A new drug epidemic is emerging in South Africa involving a substance used to fight Aids.
Addicts across the country are crushing up and devouring the life-saving drugs just to get their fix: destroying other lives as well their own.
It’s a terrifying drug cocktail that’s hooked South Africa’s youth. They call it nyaope. It’s like crack, with a sickening twist.
A key ingredient: the antiretroviral drugs designed to fight AIDS.
The nyaope addicts spend their time by the gates of an outdoor market on the edge of Tembisa.
They make a few rands by wheeling around shopping trolleys but all that money is spent on feeding their nyaope drugs habit.
Inside the market stall cages, in full public view, they crush up the drug and smoke it, several times a day – it’s a volatile concoction.
The anti-Aids medicine can give an hallucinogenic high. The nyope mix can also include rat poison, third grade heroin and cleaning detergents like VIM. All this is often laced together with marijuana.
It takes a matter of minutes before they get high.

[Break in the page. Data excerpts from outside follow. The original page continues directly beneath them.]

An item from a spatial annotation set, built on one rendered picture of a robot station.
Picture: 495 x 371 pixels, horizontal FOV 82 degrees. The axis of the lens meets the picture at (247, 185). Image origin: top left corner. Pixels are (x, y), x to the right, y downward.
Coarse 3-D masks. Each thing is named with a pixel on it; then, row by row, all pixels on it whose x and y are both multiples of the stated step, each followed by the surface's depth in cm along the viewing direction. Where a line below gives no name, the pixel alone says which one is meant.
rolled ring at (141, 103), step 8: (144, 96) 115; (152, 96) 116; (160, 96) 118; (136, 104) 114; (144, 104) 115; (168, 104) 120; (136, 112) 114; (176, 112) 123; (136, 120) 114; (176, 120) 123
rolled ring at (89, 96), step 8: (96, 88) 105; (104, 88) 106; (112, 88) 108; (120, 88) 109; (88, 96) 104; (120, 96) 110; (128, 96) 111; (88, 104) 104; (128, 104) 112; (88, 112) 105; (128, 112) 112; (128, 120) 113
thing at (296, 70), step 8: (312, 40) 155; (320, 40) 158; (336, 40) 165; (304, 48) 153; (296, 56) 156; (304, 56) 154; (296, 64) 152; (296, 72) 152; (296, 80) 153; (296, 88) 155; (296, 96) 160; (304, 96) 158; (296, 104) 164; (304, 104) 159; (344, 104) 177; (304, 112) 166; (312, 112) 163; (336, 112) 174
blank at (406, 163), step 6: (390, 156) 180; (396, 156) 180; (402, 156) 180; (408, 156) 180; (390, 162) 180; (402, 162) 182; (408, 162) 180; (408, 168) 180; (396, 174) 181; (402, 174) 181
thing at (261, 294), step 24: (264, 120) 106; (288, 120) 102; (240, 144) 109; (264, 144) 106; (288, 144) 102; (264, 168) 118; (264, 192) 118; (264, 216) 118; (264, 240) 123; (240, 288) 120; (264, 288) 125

It is believed there are tens of thousands of addicts now right across South Africa.
In the next door township Ivory Park the nyaope epidemic appears to be spreading fast.
Dr Oscar Makhublele knows full well just how devastating the effects of nyaope can be. He told Channel 4 News his own cousin is hooked and recently his surgery was raided by armed robbers.
They came to steal the antiretroviral drugs that were intended for his HIV positive patients.
He said: “There’s no hope for the kids here, there’s no hope. None at all.”